If a line in the listing below contains "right", return that line.

Stored data -
§ §

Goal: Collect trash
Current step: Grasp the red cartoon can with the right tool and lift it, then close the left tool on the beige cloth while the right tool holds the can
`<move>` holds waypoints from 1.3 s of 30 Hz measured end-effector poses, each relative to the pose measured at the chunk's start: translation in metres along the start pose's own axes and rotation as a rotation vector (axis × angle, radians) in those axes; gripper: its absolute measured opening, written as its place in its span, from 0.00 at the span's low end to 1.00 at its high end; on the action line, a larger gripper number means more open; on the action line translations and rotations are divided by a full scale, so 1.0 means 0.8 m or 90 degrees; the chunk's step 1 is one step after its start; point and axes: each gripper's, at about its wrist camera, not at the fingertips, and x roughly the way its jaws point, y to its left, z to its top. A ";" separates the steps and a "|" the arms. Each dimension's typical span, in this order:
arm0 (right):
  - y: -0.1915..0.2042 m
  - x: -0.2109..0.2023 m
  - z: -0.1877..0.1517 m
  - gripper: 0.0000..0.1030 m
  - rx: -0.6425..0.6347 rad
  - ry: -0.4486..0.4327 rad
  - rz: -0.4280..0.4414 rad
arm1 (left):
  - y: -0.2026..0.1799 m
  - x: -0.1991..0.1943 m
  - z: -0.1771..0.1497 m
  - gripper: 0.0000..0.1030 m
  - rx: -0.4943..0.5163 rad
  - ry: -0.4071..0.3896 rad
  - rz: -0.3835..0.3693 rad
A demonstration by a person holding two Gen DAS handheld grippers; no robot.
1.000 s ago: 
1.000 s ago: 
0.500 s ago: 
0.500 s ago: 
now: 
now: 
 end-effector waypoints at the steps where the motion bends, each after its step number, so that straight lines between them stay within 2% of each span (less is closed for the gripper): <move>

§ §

Exercise result -
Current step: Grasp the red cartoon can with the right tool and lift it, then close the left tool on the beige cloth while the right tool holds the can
arm0 (right):

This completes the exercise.